[ASSIGNMENT] From the records below, extract only the lines running from the line with "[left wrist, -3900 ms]" to the line with "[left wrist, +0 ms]", both lines included, reproducing them exactly.

(Beginning of EXERCISE MATERIALS)

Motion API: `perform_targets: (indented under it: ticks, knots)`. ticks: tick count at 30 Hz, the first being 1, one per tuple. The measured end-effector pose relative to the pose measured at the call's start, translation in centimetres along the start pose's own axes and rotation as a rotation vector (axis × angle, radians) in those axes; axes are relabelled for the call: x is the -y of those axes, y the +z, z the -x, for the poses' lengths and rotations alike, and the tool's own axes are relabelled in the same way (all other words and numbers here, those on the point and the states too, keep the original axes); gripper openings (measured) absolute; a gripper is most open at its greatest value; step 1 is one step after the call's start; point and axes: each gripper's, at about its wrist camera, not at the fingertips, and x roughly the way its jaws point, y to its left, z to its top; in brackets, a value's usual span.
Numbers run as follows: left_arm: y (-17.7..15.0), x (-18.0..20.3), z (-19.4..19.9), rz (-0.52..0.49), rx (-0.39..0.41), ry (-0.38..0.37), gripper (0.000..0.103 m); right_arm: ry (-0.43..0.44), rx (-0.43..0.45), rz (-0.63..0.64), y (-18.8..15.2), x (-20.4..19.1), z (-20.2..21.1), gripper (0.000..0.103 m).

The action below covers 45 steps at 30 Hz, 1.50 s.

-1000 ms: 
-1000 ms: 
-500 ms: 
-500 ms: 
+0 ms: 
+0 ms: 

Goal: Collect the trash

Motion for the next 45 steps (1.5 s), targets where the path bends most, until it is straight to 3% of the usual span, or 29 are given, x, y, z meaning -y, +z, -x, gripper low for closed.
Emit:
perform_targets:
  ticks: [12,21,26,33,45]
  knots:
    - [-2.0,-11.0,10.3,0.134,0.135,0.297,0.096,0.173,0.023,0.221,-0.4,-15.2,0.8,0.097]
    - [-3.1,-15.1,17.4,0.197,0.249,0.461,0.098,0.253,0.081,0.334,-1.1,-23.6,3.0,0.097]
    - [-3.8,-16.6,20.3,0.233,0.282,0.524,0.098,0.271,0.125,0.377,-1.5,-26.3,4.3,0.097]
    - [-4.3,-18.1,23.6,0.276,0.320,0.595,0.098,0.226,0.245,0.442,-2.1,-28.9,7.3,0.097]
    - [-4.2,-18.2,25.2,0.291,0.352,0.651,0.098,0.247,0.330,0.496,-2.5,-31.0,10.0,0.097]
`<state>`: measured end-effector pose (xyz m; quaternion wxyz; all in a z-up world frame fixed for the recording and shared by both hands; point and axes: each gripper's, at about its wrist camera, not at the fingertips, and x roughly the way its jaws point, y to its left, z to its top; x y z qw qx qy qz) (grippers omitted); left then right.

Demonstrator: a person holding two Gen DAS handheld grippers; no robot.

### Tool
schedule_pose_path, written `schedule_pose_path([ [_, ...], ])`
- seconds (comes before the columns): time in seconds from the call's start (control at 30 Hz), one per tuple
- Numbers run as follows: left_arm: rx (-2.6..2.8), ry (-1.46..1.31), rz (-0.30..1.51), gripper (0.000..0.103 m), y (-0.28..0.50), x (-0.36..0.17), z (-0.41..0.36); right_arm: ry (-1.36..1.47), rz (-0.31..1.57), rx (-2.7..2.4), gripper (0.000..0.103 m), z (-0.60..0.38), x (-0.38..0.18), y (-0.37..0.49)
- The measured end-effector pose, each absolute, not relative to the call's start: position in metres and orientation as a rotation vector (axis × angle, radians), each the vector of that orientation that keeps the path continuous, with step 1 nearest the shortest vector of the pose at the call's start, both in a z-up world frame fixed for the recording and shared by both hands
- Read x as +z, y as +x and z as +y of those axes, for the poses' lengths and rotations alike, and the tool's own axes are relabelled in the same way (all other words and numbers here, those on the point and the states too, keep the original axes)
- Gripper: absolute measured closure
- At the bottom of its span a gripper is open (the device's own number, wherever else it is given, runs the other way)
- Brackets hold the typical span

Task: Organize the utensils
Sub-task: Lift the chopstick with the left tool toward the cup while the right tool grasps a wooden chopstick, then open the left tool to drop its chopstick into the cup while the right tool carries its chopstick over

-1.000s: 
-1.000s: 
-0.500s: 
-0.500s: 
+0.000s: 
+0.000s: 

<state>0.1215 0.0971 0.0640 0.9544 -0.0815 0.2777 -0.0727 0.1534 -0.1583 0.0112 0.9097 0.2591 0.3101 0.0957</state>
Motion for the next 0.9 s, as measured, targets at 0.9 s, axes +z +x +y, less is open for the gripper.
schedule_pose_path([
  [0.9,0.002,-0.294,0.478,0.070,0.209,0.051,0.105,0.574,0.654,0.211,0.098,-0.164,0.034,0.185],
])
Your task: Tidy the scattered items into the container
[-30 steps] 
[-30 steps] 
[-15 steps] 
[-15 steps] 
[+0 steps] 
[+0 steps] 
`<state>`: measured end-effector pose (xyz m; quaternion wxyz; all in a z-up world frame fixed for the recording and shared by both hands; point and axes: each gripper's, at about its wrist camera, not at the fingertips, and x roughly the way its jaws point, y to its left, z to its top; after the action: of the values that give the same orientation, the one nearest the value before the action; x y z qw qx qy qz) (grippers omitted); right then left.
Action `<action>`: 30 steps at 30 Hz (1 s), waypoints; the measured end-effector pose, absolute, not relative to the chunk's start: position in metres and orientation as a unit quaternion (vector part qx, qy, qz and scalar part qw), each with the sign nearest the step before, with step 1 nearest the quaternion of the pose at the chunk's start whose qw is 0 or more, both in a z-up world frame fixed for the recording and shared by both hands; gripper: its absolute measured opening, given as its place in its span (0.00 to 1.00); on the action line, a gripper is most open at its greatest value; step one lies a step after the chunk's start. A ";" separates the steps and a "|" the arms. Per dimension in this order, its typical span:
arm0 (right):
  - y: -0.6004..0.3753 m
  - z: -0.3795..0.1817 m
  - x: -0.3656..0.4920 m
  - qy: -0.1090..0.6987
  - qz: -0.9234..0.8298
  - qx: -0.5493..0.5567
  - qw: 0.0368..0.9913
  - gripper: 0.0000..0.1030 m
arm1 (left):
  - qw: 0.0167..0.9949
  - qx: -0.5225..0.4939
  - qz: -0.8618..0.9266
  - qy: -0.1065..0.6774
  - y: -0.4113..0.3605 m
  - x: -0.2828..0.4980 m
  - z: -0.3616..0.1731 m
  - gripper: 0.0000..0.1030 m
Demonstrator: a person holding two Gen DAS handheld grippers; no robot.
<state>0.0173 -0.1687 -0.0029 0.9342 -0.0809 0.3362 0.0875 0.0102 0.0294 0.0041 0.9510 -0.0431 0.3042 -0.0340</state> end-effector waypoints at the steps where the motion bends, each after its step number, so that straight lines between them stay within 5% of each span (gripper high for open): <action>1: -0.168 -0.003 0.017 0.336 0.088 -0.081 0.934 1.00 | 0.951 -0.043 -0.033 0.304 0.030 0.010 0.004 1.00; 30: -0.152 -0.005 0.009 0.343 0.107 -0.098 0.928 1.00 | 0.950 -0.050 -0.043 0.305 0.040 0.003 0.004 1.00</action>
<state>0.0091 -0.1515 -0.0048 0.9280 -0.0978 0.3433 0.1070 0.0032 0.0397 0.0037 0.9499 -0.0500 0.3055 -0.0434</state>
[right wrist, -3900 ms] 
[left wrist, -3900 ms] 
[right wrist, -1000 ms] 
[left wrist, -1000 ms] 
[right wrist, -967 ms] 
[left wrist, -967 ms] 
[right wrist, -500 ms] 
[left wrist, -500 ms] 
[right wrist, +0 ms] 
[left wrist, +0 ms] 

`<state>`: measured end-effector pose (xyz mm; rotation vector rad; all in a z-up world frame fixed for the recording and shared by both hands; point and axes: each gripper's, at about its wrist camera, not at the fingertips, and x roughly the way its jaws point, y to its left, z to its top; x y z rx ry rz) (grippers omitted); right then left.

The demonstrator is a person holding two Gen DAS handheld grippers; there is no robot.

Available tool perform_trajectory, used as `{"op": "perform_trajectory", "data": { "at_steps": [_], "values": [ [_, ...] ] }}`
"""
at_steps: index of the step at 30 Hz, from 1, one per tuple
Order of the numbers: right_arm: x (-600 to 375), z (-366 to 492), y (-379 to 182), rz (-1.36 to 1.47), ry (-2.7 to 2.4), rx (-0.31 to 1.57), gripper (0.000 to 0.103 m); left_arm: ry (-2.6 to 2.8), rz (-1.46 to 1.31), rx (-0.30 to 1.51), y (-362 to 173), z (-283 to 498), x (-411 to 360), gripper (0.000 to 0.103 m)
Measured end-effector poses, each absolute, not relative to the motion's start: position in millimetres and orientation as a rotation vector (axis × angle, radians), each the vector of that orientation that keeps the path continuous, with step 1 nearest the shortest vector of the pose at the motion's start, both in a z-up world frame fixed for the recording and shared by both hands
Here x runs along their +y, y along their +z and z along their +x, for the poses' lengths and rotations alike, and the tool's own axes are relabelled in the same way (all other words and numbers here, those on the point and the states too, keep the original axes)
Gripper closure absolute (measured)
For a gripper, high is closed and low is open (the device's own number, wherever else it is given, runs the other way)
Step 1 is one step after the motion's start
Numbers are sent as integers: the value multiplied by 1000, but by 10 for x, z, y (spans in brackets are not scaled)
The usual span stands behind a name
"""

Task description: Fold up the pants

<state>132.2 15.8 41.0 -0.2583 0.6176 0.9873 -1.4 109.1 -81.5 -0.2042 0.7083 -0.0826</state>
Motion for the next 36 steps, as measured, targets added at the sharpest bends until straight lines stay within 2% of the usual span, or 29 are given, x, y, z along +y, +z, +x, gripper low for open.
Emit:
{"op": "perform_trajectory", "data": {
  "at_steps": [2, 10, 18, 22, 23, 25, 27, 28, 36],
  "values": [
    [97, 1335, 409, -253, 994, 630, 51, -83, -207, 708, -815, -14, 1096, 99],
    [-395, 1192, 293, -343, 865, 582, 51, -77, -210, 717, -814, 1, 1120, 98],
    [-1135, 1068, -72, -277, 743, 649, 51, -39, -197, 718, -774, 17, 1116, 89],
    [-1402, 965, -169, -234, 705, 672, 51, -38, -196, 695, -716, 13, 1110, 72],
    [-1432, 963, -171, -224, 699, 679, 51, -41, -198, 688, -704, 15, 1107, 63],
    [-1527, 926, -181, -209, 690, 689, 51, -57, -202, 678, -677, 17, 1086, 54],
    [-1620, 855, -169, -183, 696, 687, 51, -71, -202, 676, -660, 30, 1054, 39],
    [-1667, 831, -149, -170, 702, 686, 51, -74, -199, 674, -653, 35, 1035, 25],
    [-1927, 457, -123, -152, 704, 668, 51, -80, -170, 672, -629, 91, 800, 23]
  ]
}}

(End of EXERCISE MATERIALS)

[WORKED SOLUTION]
[left wrist, -3900 ms] 
[right wrist, -1000 ms] 
[left wrist, -1000 ms] 
[right wrist, -967 ms] 
[left wrist, -967 ms] 
[right wrist, -500 ms] 
[left wrist, -500 ms] 
[right wrist, +0 ms] 
[left wrist, +0 ms] 

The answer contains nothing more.